Over the course of the last year, the Tenant Resource Center and our funders have explored various solutions to reducing the frequency of charges that aren’t allowable, including changes to program parameters, increased advocacy from community partners, and additional investment in materials for tenants to self-advocate. To this end, the City of Madison and Dane County added restrictions to late rent fees in the program requirements by placing a cap on fees. In our review process, our team has greatly expanded the level of detailed examination of charges to ensure consistency and alignment with the rental agreement. We’ve expanded the depth and detail for information provided to tenants and landlords about any charges that have been withheld from rental assistance payments along with a clear pathway for additional payments to cover charges that are later found to be eligible with additional documentation. However, more work is needed to continue improving the ability for renters to self-advocate when it comes to “Junk Fees” and other unallowable costs. In the future, we hope to produce expanded packets with sample letters and information about the law to give renters the tools needed to identify and dispute these charges.

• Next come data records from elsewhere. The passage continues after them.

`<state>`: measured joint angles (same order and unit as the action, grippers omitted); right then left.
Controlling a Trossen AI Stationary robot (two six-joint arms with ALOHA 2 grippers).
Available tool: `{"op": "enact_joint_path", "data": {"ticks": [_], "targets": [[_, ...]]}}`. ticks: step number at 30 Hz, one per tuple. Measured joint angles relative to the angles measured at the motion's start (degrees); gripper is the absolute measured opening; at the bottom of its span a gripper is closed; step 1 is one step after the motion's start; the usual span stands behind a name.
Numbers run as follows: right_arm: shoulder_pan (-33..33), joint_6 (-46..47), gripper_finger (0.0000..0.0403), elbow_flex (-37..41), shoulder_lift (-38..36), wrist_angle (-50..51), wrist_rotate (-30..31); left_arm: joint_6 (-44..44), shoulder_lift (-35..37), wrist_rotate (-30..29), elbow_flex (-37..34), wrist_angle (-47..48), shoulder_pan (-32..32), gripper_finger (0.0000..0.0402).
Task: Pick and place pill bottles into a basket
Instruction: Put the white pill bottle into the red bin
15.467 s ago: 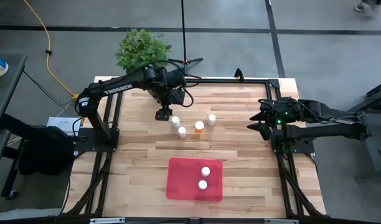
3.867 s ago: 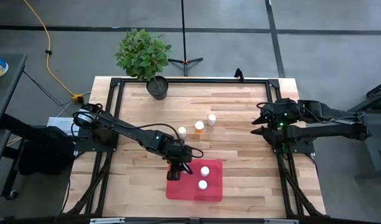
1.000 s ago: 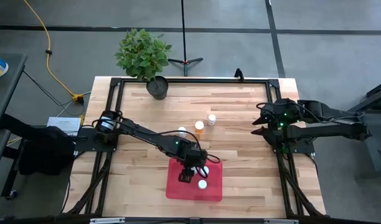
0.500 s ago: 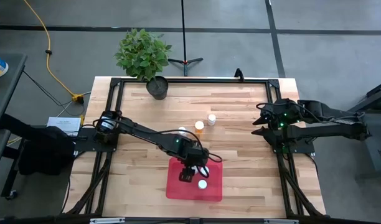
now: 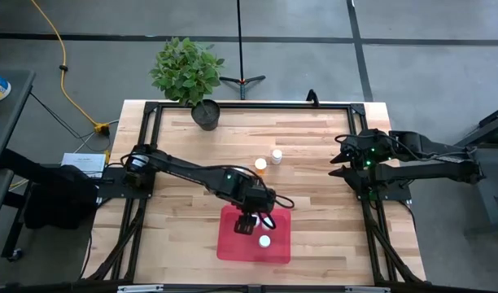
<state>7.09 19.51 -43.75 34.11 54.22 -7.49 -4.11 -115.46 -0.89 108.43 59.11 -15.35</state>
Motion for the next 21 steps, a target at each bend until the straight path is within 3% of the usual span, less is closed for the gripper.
{"op": "enact_joint_path", "data": {"ticks": [10, 21], "targets": [[-0.02, 0.02, 0.0232, 0.00, 0.00, 0.00, 0.09, -0.36, 0.54, -1.22, 5.81, 7.08, 0.37, 0.0298], [-0.02, 0.52, 0.0232, 0.00, 0.00, -0.04, 0.45, -2.16, 7.85, -1.84, 5.97, 7.18, 3.94, 0.0298]]}}
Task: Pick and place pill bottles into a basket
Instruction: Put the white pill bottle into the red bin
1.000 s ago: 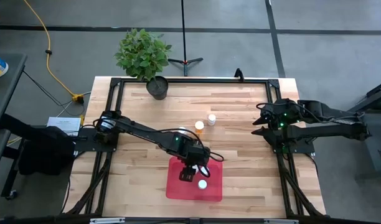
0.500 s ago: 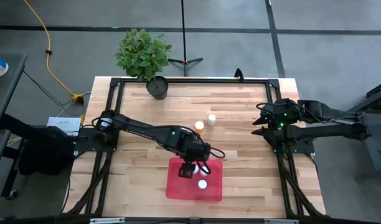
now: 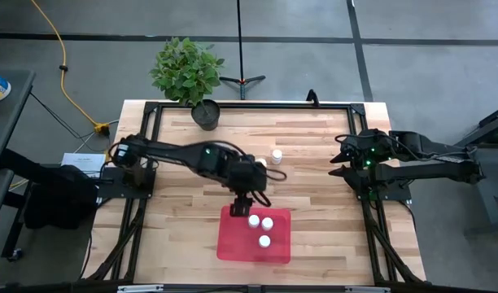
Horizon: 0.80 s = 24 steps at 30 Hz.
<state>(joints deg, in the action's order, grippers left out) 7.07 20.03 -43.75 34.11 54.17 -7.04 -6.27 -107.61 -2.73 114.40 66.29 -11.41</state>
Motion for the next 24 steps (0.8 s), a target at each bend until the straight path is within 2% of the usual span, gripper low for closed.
{"op": "enact_joint_path", "data": {"ticks": [11, 18, 24], "targets": [[0.02, 0.80, 0.0232, 0.00, 0.00, -0.09, 0.90, 1.02, 8.36, -3.59, -0.36, 1.20, 5.92, 0.0298], [0.01, 1.71, 0.0232, 0.00, 0.00, -0.19, 1.35, 1.46, 15.57, -3.62, -4.53, 0.59, 10.57, 0.0298], [0.02, 2.23, 0.0232, 0.00, 0.00, -0.42, 1.35, 0.50, 23.61, -3.60, -9.88, -5.78, 12.94, 0.0298]]}}
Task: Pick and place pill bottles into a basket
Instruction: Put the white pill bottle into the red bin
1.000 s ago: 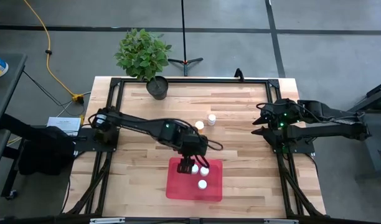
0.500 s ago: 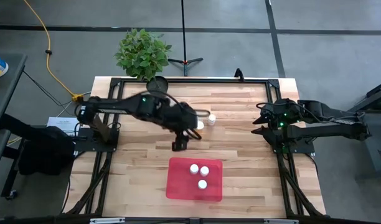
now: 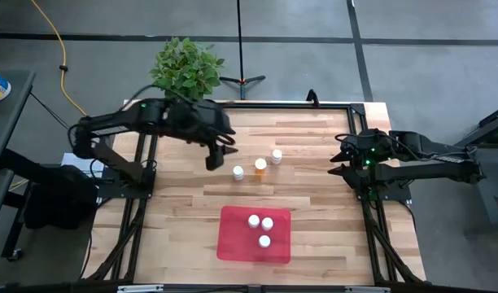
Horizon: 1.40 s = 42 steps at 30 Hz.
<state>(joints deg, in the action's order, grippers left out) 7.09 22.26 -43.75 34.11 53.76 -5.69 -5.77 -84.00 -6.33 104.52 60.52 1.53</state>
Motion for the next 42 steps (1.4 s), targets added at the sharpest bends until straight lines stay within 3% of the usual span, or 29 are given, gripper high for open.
{"op": "enact_joint_path", "data": {"ticks": [7, 15, 32, 42], "targets": [[0.02, 0.24, 0.0232, 0.00, 0.00, -0.04, 0.89, -0.84, 7.21, -0.02, -6.88, -6.52, 0.78, 0.0298], [0.02, 1.31, 0.0232, 0.00, 0.00, -0.48, 1.27, -2.65, 10.37, -0.15, -15.27, -7.70, 0.84, 0.0298], [0.02, 3.86, 0.0232, 0.00, 0.00, -1.77, 1.25, -1.90, 10.47, 5.77, -36.51, -12.65, 3.45, 0.0298], [0.00, 4.90, 0.0232, 0.00, 0.00, -1.75, 1.89, 4.39, 8.52, 5.95, -40.27, -15.95, 6.08, 0.0298]]}}
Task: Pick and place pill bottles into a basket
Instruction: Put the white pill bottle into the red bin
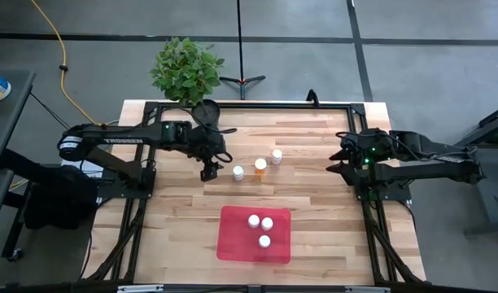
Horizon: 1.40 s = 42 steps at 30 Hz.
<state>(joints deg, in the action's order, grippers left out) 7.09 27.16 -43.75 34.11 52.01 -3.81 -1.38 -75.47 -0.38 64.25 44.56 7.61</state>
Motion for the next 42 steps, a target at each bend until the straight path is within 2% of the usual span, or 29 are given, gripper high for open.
{"op": "enact_joint_path", "data": {"ticks": [16, 22, 29, 36, 42], "targets": [[0.00, 1.35, 0.0232, 0.00, 0.00, 0.02, 0.87, 4.58, -3.18, 0.10, -0.66, 6.57, 1.70, 0.0298], [0.01, 2.18, 0.0232, -0.01, 0.00, 0.02, 1.75, 5.01, -3.16, 6.72, -4.51, 3.95, 6.00, 0.0298], [0.02, 3.10, 0.0232, 0.00, 0.01, 0.02, 1.75, 2.24, 0.04, 13.12, -10.37, -3.83, 8.00, 0.0294], [0.02, 4.14, 0.0232, 0.00, 0.00, -1.46, 1.74, -2.32, 6.29, 13.62, -16.91, -14.97, 7.76, 0.0252], [0.02, 4.80, 0.0232, -0.02, 0.07, -4.14, 1.83, -5.59, 7.88, 13.67, -23.71, -23.65, 7.74, 0.0229]]}}
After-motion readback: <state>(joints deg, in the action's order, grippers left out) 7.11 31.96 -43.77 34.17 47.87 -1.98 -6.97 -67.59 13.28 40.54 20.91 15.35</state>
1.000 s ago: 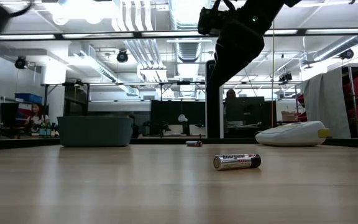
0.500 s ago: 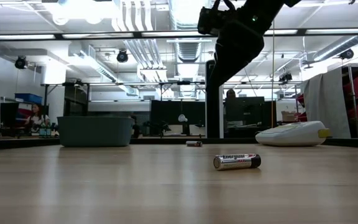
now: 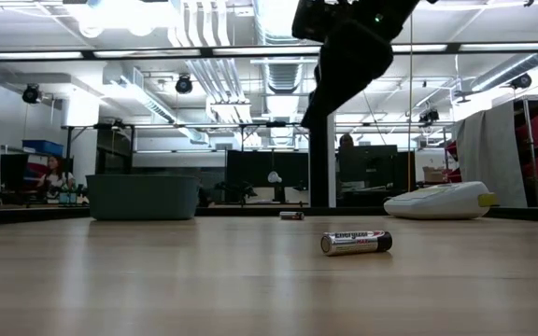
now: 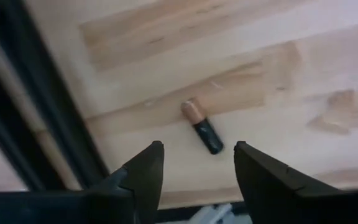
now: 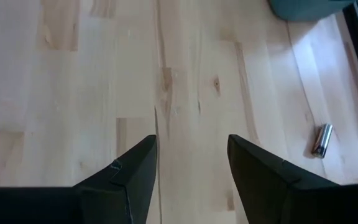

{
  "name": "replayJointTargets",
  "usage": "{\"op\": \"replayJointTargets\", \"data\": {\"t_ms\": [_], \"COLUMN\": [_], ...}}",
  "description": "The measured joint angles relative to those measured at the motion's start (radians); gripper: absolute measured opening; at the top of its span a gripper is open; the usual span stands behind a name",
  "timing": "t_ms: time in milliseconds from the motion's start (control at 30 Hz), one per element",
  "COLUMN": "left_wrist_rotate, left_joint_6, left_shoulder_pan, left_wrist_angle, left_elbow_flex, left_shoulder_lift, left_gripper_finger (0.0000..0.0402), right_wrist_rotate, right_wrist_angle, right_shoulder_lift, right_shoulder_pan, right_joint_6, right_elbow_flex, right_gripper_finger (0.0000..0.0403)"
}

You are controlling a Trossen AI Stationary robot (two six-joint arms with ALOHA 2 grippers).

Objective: Sort batteries
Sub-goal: Put the black battery into the blue bin

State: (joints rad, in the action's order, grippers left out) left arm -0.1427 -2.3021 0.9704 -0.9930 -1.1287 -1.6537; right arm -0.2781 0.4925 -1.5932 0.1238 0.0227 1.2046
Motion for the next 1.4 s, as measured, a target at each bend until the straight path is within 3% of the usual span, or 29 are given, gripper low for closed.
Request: {"op": "replayJointTargets", "data": {"t_ms": [133, 367, 1400], "left_wrist_rotate": [0.004, 0.028, 0.042], "left_joint_6": [-0.038, -0.048, -0.036], "left_shoulder_pan": [0.018, 0.026, 0.049], "left_wrist_angle": [-0.109, -0.103, 0.148], "left_elbow_flex": [-0.078, -0.123, 0.049], "left_shoulder_lift": [-0.059, -0.132, -0.164], "left_gripper_finger": [0.019, 0.0197, 0.0197], "right_wrist_rotate": [0.0, 0.0, 0.0], "right_wrist_angle": [-0.001, 0.001, 0.035], "right_shoulder_lift": [0.0, 0.0, 0.0], "right_shoulder_pan": [0.0, 0.0, 0.0], "right_joint_6": [-0.023, -0.042, -0.004], "right_elbow_flex": [0.019, 0.024, 0.023], "right_gripper_finger": [0.0188, 0.0191, 0.0192]}}
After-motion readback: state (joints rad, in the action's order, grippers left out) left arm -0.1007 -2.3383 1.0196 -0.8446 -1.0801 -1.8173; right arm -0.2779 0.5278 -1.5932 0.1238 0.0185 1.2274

Court Costs, Attorneys Fees, and Service Fees
In our original overview back in 2022, we also highlighted the number of cases where landlords would pass on the costs associated with filing an eviction action in court to their tenants. While parties are generally expected to cover their own costs within eviction actions, we found that many landlords would continue to assess these charges onto their tenants regardless of whether or not the household had agreed to cover these charges as part of a resolution or if they were ever awarded by a judge. For many households, the level of rent burden is already far too high, so the additional costs continue to escalate an already tenuous issue.

Over the course of the last year, TRC staff and EDDP partner attorneys have increased awareness of these issues with court officials. We’ve also seen an increase in the number of households that contest these charges and seek a resolution with their landlord. However, there are still far too many cases where these charges remain on a tenant’s bill after court or where a tenant pays the cost for fear of retaliation.